Apache Impala Overview

The Apache Impala provides high-performance, low-latency SQL queries on data stored in popular Apache Hadoop file formats.

The Impala solution is composed of the following components.

Impala: The Impala service coordinates and executes queries received from clients. Queries are distributed among Impala nodes, and these nodes then act as workers, executing parallel query fragments.

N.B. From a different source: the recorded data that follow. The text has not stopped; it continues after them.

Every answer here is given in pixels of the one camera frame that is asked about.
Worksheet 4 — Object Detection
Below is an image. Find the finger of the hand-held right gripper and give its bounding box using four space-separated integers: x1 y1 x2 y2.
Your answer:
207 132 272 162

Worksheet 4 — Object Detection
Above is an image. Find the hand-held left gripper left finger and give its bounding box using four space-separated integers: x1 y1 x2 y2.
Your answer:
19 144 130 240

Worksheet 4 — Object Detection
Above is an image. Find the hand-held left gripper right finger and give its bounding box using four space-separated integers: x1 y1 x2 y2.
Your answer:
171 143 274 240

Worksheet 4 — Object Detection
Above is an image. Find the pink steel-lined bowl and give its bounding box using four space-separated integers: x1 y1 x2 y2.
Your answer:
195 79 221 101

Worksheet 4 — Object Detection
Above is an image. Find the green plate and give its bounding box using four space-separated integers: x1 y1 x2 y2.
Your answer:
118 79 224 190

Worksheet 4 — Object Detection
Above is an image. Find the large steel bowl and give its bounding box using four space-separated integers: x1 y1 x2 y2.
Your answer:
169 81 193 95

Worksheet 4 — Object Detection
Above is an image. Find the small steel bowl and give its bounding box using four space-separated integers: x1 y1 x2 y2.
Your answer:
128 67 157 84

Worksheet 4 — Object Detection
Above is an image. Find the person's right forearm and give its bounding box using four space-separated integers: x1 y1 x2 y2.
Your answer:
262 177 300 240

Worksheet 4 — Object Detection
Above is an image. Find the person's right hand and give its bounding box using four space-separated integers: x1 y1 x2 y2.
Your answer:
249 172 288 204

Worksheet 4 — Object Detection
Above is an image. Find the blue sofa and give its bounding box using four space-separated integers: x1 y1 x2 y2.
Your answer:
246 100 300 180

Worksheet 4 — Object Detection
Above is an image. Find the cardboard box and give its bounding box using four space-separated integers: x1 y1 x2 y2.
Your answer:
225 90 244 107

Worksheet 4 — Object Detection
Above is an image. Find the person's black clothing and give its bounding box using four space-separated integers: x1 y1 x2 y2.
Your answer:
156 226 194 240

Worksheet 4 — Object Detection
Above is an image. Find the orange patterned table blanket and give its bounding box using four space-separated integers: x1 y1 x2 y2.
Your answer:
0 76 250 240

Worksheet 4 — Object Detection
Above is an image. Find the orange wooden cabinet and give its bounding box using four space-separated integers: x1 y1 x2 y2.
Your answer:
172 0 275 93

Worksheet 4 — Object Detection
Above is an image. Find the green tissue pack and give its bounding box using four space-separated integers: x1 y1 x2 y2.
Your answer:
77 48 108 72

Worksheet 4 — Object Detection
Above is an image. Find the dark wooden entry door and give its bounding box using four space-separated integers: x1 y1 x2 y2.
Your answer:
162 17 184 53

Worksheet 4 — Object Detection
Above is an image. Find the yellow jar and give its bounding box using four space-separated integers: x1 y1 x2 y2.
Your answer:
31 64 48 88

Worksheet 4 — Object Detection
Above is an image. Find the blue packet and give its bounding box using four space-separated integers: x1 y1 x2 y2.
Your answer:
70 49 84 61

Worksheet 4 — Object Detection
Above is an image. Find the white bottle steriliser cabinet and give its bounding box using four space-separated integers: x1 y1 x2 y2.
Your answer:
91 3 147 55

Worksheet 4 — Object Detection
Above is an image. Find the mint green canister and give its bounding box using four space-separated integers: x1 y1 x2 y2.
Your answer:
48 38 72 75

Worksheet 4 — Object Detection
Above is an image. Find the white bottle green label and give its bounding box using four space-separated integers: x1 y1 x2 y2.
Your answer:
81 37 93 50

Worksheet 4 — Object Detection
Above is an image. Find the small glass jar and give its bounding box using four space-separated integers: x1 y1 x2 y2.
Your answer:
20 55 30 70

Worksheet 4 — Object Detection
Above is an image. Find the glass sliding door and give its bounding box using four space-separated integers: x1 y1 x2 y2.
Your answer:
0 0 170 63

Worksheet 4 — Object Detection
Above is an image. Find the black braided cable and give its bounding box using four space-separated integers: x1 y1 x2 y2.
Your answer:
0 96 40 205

Hive Metastore: Stores information about the data available to Impala. For example, the metastore lets Impala know what databases are available and what the structure of those databases is. As you create, drop, and alter schema objects, load data into tables, and so on through Impala SQL statements, the relevant metadata changes are automatically broadcast to all Impala nodes by the dedicated catalog service.
Clients: Entities including Hue, ODBC clients, JDBC clients, Business Intelligence applications, and the Impala Shell can all interact with Impala. These interfaces are typically used to issue queries or complete administrative tasks such as connecting to Impala.

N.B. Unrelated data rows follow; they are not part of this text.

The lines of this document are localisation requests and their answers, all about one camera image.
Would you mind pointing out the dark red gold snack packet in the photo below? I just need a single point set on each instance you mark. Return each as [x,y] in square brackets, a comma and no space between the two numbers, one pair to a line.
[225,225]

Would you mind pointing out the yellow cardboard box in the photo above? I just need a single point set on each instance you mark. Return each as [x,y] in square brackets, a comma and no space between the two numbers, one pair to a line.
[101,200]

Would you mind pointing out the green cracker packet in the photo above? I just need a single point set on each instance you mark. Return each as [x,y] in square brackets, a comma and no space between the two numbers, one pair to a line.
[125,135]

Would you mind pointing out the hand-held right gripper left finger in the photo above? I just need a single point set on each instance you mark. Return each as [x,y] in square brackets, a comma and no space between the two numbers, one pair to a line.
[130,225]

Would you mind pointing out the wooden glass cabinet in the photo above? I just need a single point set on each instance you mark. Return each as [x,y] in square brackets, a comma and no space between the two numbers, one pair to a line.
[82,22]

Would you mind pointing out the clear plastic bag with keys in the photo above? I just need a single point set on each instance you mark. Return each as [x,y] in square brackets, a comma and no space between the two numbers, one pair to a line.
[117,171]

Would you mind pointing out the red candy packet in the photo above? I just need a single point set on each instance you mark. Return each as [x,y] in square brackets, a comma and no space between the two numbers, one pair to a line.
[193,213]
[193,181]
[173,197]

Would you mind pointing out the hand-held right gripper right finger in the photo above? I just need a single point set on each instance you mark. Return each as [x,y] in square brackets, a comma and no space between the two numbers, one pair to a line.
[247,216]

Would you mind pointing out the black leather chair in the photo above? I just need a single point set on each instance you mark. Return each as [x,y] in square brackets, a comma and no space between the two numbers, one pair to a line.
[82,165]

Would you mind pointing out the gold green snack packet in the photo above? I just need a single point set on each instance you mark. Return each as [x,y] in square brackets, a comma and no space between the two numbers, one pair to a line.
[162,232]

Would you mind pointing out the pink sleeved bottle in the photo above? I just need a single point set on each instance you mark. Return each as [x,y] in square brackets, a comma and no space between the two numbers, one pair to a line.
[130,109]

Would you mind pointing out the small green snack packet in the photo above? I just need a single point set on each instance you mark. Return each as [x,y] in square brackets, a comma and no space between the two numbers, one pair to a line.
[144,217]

Queries executed using Impala are handled as follows:

User applications send SQL queries to Impala through ODBC or JDBC, which provide standardized querying interfaces. The user application may connect to any impalad in the cluster. This impalad becomes the coordinator for the query.
Impala parses the query and analyzes it to determine what tasks need to be performed by impalad instances across the cluster. Execution is planned for optimal efficiency.
Storage services are accessed by local impalad instances to provide data.
Each impalad returns data to the coordinating impalad, which sends these results to the client.